Task item: Below are the entries; set down each of them exactly.

Source records:
-- Opening Marker --

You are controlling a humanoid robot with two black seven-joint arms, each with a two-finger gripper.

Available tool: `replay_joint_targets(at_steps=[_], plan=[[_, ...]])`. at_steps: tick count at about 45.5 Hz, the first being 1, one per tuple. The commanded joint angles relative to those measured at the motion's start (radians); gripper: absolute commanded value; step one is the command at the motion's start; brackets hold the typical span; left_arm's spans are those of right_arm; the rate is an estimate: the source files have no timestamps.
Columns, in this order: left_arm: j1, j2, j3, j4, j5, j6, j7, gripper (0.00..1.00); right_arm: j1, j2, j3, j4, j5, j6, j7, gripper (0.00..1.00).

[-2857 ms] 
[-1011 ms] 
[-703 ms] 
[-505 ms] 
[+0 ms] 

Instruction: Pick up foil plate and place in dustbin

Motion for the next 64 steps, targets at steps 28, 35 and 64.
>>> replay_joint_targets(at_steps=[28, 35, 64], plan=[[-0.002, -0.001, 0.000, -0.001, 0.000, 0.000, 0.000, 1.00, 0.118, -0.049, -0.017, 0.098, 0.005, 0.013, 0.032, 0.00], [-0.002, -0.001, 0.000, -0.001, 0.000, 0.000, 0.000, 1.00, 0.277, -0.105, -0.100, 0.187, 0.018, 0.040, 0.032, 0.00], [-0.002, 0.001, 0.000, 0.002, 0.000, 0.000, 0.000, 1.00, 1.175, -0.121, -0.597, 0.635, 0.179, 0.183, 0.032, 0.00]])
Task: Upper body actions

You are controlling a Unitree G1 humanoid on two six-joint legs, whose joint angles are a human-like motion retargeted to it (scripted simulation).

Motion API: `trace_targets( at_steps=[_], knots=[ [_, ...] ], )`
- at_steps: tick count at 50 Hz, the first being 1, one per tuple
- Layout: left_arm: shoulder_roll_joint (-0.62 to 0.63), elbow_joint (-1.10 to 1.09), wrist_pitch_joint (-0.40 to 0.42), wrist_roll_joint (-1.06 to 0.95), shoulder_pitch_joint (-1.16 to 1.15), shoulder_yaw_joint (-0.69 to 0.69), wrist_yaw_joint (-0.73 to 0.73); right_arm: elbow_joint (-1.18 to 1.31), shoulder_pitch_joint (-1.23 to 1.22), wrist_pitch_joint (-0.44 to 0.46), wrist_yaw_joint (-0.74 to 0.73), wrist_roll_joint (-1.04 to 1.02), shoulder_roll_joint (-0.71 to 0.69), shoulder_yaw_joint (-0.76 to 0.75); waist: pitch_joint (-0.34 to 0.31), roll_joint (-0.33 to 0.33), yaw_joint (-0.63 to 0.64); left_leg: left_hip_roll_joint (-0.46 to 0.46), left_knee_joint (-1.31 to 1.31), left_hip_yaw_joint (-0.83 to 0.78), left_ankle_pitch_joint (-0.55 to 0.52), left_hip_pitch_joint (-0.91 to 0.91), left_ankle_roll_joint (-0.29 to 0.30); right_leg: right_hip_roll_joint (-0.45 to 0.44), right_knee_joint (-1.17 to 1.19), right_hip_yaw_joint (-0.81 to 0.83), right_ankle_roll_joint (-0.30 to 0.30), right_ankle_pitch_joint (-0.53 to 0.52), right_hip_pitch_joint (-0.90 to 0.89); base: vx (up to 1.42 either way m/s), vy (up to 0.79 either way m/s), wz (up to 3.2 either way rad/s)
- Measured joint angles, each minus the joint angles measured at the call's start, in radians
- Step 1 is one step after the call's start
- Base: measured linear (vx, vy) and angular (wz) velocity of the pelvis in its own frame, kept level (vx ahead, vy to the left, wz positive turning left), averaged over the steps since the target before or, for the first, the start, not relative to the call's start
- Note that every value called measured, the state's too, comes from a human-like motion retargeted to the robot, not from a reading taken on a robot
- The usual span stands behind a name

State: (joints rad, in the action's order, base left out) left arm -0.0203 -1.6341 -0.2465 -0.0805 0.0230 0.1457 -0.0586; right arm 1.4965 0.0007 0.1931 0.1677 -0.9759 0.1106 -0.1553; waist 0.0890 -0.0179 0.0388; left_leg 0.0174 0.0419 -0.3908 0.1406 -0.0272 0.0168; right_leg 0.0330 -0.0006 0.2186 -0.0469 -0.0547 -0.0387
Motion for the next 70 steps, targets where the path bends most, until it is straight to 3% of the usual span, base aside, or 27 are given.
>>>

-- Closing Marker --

Reply:
You are controlling a humanoid robot with two black seven-joint arms, each with a two-finger gripper.

Available tool: `replay_joint_targets(at_steps=[_], plan=[[_, ...]])`. at_steps: tick count at about 45.5 Hz, the first being 1, one per tuple. The commanded joint angles relative to those measured at the motion's start (radians); gripper: absolute commanded value; step one is the command at the motion's start; brackets hold the typical span; left_arm's spans are those of right_arm; the rate is an estimate: the source files have no timestamps.
Columns, in this order: left_arm: j1, j2, j3, j4, j5, j6, j7, gripper (0.00..1.00); right_arm: j1, j2, j3, j4, j5, j6, j7, gripper (0.00..1.00).

[-2857 ms] 
[-1011 ms] 
[-703 ms] 
[-505 ms] 
[+0 ms] 

Instruction: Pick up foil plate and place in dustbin

Motion for the next 64 steps, targets at steps 28, 35 and 64.
>>> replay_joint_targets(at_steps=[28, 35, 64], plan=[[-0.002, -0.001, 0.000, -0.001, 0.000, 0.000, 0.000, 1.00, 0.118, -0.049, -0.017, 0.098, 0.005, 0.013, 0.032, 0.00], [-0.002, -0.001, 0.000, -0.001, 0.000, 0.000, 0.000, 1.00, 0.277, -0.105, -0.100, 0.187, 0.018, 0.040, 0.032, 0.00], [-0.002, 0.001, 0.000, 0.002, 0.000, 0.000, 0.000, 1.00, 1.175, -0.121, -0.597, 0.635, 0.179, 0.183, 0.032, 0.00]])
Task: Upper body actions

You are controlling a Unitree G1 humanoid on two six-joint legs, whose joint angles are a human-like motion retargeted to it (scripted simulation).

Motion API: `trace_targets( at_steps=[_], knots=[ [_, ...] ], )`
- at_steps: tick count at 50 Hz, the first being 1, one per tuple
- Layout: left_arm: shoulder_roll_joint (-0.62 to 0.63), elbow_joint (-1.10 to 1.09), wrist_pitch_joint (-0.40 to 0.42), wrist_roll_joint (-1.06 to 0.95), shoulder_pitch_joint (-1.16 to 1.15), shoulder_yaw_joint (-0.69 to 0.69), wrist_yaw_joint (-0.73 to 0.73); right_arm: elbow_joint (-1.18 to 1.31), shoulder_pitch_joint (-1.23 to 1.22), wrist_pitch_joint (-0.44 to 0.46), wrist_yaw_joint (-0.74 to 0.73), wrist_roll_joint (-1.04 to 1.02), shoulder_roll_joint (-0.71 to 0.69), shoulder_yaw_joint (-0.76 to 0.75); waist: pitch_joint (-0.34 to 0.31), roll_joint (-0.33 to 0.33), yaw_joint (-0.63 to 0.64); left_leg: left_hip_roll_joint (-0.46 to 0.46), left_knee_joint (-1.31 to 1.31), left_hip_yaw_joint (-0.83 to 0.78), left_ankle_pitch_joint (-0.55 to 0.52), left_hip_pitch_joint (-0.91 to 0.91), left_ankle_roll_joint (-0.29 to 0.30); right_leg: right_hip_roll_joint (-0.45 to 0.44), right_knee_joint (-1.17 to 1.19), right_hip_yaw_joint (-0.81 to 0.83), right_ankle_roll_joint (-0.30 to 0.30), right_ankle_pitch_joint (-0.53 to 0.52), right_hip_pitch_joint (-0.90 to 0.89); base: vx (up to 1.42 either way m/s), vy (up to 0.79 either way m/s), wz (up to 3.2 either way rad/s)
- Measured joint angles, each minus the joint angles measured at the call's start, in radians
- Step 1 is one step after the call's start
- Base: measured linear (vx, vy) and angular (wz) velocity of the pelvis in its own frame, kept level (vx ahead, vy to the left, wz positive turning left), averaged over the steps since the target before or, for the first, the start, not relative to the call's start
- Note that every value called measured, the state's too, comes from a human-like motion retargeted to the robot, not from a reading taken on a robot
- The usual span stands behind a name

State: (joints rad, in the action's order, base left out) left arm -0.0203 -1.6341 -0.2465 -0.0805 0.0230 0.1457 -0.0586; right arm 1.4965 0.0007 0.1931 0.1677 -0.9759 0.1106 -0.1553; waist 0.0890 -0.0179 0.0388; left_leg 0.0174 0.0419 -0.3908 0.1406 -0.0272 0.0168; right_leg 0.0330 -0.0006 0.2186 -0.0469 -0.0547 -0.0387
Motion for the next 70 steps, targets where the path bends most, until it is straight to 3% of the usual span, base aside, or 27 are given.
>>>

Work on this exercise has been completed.